Easily Remove White Or Black Backgrounds with Blending Sliders in Photoshop

By Jennifer Farley

This article was written in 2011 and remains one of our most popular posts. If you’re keen to learn more about Photoshop, you may find this recent article on getting started with Photoshop of great interest.

Today I have a fairly quick Photoshop tip on how to remove white or black backgrounds from images in Photoshop to create areas of transparency. There are several ways to do this, you could use the magic eraser, or just make a selection of the white or black background and then delete it, but I want to show you how to use a blending slider to do it. As well as the blending modes available in the Layers palette, you can play around with blending sliders in the Layer Style dialog box. Let’s get started.

1. Open an image in Photoshop with a predominantly white or black background.


Toy photo by levisz

2. Open the Layer Style dialog box by doing one of the following:

  • Click the little fx button at the bottom of the Layers panel and choose Blending Options.
  • Double-click its layer thumbnail in the Layers panel.
  • Choose Layer > Layer Style > Blending Options.

Note: The Blending sliders won’t work on a locked Background layer; you have to double-click the layer first to make it editable.


At the bottom of the resulting dialog box, you’ll see two pairs of sliders-one set for the This Layer bar and another for the Underlying Layer bar. Each of these sliders lets you make parts of your image transparent based on the brightness value of the pixels. The left slider represents the shadows (blacks) in your image and the right one represents the highlights (whites). If you want to change the background of the currently active layer, then tweak the This Layer slider.
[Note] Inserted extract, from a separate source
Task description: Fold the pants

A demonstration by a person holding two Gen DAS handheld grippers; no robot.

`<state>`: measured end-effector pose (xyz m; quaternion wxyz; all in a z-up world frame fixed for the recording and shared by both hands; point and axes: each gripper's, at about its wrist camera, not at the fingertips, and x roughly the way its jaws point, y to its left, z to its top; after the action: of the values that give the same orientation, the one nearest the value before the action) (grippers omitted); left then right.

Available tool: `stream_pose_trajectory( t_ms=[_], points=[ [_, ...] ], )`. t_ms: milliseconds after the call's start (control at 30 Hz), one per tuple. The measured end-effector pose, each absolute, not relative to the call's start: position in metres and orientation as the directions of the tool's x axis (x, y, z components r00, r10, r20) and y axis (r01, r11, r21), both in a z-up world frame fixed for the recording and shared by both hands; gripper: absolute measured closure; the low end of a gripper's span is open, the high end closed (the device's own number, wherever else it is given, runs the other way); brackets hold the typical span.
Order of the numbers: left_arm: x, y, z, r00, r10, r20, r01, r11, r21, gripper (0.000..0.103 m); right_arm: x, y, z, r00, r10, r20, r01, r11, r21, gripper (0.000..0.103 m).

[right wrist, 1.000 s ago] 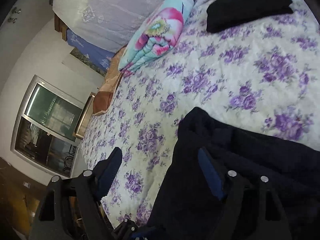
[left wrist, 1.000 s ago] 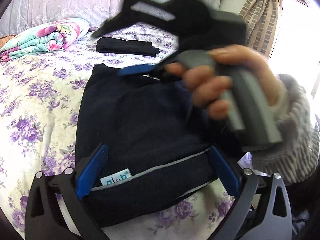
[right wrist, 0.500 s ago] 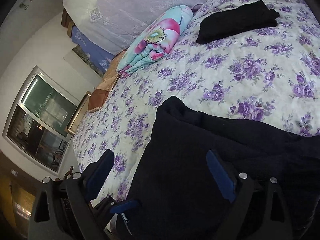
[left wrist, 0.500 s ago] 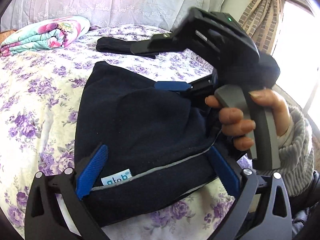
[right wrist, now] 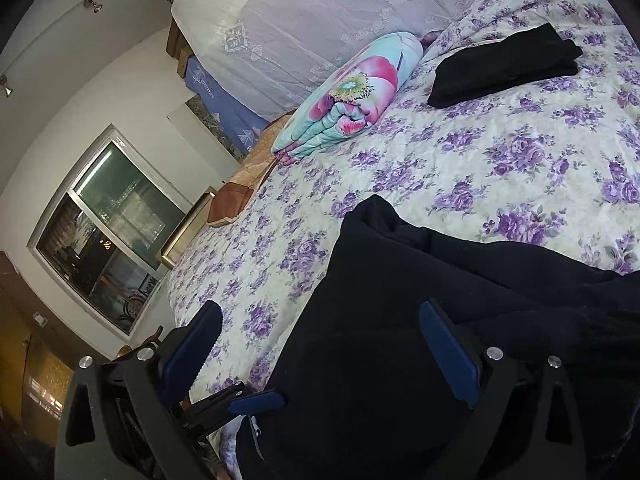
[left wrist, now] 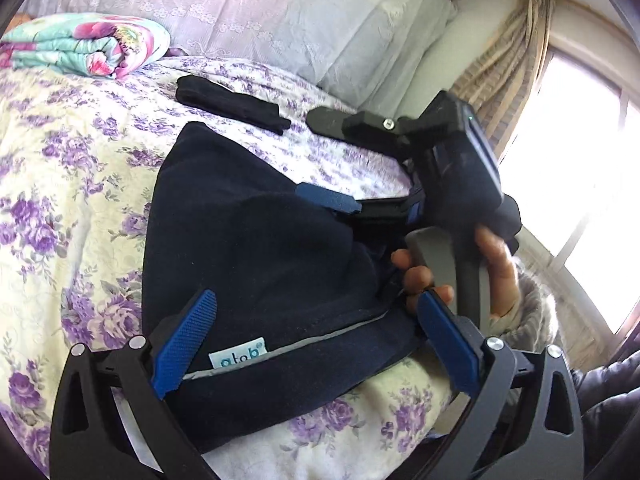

3. If you want to hide a white background, drag the highlight slider (the one on the right) toward the middle until the white part is transparent.



As you drag, you’ll see the white areas of the image disappear and the checkerboard pattern (or underlying layer) will appear. Note that any white area will disappear so you need to be careful how far you drag.

Likewise, if the background of your currently active layer is black and the subject (or object in the foreground) is much brighter, you can hide the black part by dragging the shadow slider (the one on the left) toward the middle until the black part is transparent. Very easy and quick.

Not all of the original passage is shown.